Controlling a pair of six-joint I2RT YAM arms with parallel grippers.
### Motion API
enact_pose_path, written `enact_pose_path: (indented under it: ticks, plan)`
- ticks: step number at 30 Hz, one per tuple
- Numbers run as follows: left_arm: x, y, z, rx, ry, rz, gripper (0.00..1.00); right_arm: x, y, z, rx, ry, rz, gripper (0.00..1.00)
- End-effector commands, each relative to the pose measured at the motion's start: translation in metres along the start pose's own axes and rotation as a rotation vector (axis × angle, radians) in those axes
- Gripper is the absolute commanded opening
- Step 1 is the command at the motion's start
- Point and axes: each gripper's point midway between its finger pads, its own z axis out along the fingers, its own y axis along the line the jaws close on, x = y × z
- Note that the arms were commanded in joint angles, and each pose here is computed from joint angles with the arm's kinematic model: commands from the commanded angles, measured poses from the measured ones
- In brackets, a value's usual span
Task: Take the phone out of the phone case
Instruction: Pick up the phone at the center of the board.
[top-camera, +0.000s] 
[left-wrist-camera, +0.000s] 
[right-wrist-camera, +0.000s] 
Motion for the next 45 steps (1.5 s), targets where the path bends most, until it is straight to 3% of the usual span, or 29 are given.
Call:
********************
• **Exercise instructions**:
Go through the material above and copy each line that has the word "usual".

• **Answer space**:
- In brackets, a value's usual span
Motion for the next 45 steps (1.5 s), targets where the path bends most, until it is straight to 3% of the usual span, or 29 are given.

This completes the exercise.